Kellsie Green died in the Anchorage jail, and now her family wants to change the jailhouse system
Kellsie Green was 14 years old when she was raped. She was addicted to heroin by 18, and at 24, she died inside the Anchorage Correctional Complex from complications related to heroin withdrawal.
She had been booked into Anchorage jail on Jan. 5, 2016 on an outstanding warrant after her parents called Alaska State Troopers hoping that time in jail would help get her off drugs.
"What would you do? That's a hell of a choice for any parents," John Green, Kellsie's father said, "but that's the reality of addiction in Alaska today and then."
John Green filed a civil wrongful death lawsuit against the Alaska Department of Corrections, alleging her time in custody at Anchorage Correctional Complex lead to her death. That case was recently settled after DOC agreed to pay the Green family $400,000 and release the videos showing the final days of Kellsie's life while in custody.
The lawsuit claimed the department failed and/or refused to provide Green with adequate medical care.
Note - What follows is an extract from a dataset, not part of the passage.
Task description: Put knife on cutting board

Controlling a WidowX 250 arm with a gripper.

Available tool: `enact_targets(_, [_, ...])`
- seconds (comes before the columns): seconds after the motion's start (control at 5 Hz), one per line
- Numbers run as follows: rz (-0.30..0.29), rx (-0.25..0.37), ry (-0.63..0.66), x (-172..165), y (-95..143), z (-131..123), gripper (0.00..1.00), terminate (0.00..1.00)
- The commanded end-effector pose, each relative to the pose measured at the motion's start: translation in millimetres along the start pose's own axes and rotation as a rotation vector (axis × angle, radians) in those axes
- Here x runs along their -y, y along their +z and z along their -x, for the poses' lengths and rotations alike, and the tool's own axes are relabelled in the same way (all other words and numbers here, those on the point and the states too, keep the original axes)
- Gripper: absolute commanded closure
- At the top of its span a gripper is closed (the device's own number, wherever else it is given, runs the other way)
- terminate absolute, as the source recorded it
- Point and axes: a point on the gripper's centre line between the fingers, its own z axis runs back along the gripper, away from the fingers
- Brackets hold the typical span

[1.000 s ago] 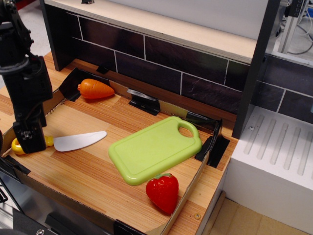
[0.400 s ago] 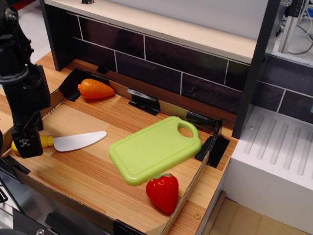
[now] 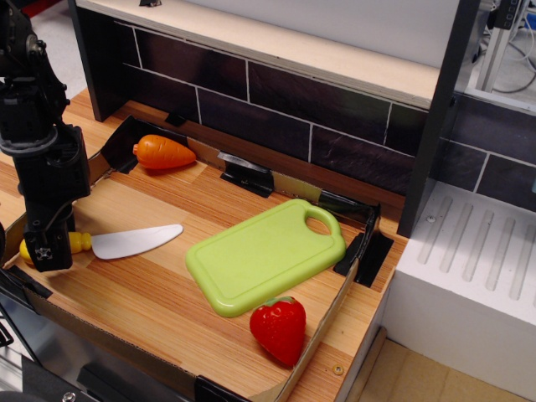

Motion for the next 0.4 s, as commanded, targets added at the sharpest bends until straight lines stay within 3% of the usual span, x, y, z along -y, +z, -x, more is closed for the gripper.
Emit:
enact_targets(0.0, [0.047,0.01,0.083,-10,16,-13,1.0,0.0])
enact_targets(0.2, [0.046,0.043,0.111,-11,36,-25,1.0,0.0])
"It's extremely difficult. What parent wants to sit and watch over and over and over again, videos of their daughter, calling out for help, and nobody being willing to do that?" Green said. "And then to watch their child essentially die and be carried out dead."
Green hopes more investments will be made to get inmates who have addiction problems into treatment.
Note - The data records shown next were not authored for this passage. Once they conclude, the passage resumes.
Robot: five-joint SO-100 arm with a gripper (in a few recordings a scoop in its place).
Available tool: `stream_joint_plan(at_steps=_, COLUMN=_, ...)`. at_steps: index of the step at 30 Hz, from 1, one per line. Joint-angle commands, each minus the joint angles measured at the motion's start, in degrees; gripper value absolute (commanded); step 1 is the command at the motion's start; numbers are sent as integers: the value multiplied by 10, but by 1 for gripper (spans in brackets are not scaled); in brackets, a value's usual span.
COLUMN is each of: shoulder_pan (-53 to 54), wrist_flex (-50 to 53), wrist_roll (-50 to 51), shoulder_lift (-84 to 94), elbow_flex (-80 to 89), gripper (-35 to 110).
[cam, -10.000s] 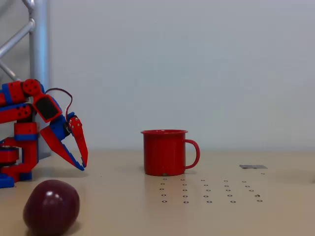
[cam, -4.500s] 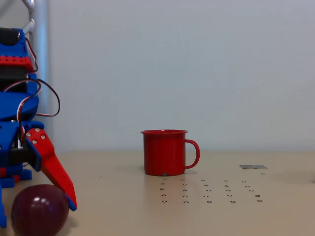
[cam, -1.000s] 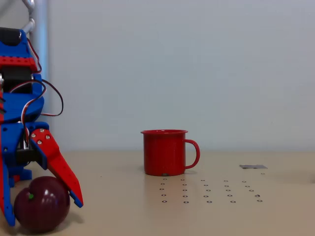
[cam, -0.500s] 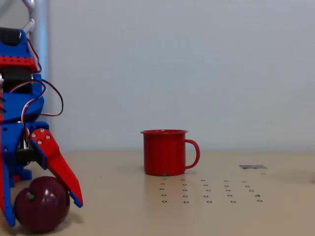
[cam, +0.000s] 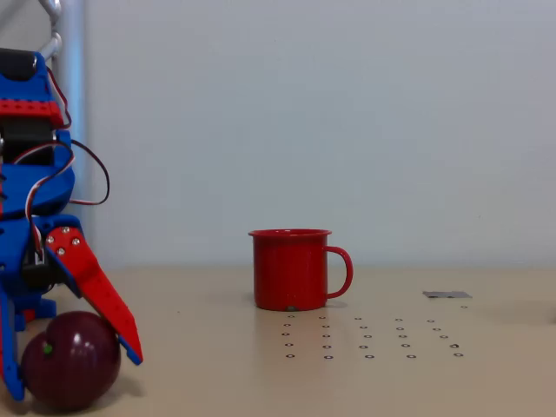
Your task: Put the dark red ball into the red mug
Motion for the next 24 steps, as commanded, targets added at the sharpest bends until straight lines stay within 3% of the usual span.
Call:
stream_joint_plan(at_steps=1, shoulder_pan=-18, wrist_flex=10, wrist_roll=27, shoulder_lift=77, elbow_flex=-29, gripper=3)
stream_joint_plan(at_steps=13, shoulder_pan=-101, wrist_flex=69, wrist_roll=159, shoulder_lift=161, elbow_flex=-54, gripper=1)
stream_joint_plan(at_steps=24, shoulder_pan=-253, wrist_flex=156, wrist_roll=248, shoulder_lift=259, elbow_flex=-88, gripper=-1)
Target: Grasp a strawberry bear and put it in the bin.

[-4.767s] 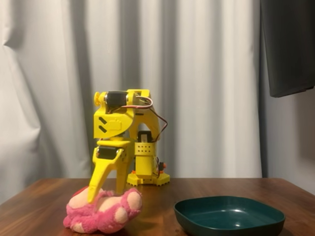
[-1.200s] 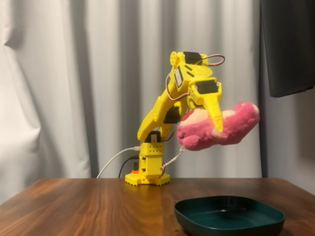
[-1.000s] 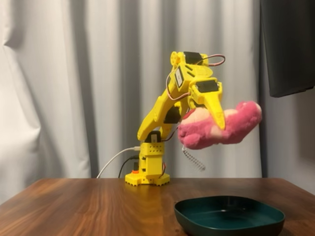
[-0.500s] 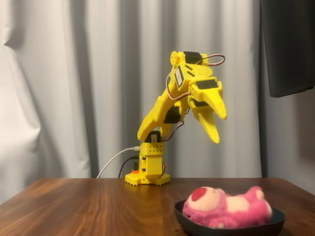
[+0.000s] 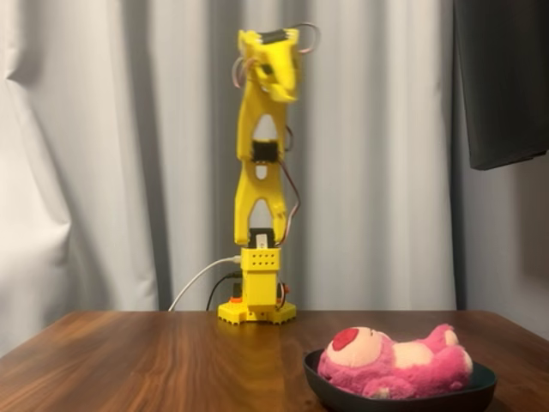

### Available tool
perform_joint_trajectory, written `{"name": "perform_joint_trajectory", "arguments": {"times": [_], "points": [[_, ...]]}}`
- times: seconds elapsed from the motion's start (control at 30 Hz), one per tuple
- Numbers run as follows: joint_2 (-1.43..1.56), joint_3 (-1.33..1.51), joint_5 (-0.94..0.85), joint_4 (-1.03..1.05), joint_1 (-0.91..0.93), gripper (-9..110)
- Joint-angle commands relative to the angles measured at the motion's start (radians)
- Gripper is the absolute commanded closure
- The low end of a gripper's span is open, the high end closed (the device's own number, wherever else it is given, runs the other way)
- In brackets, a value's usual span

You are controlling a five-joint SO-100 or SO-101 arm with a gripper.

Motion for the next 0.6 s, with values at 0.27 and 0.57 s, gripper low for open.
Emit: {"name": "perform_joint_trajectory", "arguments": {"times": [0.27, 0.57], "points": [[1.373, 1.678, -0.262, -0.393, -0.043, 102], [1.629, 2.129, -0.256, -0.483, -0.115, 102]]}}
The Alaska Department of Corrections says it can't comment on specific legal cases, but wrote in an email that the department has four goals:
"Identify at-risk inmates, manage symptoms of withdrawal, prevent serious events, and bridge patients to treatment. The health and safety of every individual within our institutions is of utmost importance to DOC. It is department policy that all prisoners have access to and receive healthcare services comparable to those available to the general public."
DOC says that by default, it is the largest provider of drug and alcohol detoxification services.
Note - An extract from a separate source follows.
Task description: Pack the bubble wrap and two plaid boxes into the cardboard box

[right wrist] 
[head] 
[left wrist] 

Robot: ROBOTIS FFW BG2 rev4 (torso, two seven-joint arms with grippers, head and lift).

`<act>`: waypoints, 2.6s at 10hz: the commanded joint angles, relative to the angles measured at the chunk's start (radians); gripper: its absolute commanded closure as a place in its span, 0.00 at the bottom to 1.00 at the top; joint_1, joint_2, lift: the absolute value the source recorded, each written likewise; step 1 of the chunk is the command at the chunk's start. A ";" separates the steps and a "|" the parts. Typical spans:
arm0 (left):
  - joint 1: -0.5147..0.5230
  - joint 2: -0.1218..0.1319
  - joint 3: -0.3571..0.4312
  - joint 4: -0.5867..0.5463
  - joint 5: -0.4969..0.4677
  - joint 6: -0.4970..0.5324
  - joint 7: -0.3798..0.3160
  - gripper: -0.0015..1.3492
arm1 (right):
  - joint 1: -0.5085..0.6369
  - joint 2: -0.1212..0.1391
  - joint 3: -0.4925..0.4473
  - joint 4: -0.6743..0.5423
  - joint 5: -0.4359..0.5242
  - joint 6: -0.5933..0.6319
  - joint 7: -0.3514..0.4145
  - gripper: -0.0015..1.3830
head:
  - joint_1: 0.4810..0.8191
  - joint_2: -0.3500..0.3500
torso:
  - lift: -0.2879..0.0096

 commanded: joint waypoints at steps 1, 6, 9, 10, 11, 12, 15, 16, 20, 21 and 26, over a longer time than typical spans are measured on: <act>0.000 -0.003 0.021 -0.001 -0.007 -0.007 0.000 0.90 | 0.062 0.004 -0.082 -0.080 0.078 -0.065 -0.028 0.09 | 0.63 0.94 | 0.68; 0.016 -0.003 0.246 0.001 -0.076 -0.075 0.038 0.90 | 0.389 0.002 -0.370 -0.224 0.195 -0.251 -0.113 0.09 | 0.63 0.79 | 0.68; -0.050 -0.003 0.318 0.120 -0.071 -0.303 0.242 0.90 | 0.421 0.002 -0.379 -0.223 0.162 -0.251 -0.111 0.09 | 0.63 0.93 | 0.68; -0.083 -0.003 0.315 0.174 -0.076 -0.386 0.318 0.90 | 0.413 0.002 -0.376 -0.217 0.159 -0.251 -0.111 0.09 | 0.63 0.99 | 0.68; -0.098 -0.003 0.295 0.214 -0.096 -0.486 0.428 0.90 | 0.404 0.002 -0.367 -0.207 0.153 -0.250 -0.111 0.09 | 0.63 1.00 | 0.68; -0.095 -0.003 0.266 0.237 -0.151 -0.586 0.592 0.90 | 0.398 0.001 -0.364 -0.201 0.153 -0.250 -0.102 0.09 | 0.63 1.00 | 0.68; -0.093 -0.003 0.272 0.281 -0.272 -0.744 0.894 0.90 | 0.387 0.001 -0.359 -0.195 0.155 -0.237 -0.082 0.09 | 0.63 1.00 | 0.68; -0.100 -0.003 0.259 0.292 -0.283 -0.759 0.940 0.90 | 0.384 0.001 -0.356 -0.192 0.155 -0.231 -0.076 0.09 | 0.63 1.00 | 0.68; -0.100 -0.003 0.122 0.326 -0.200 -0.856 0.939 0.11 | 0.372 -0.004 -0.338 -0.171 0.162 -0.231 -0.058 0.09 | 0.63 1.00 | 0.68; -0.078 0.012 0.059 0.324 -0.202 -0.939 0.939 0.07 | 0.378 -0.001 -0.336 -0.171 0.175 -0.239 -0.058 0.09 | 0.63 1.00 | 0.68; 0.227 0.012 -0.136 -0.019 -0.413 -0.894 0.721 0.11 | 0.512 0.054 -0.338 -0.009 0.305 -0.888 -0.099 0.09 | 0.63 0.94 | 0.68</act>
"On any given day, DOC has about 40 inmates being monitored for withdrawal symptoms and an average of 10 per day on medically managed detox protocols," Sarah Gallagher, a public information officer with DOC wrote.
During a deposition with Green's lawyer, one nurse who works for the prison said he received almost no training and protocols for medical treatment seemed unclear.
"I guess the best description would be trial by fire," an unidentified nurse in a video said about his training within the prison. "A lot involves just having to learn by osmosis, watching. Not the most practical training."
Green's attorney, Jason Skala says the state should be commended for the settlement.
"Part of the problem here, we see over and over, is you've got people literally providing mental health care or providing medical care with no training or probably aptitude for it," Skala said.
Green says he remembers his daughter as a beautiful young woman who dreamed about writing a book about her struggles with addiction to deter young people from trying drugs.
"We wonder why our jails are full," Green said, "It's because we do nothing for people when they're in there. They're treated as less than human."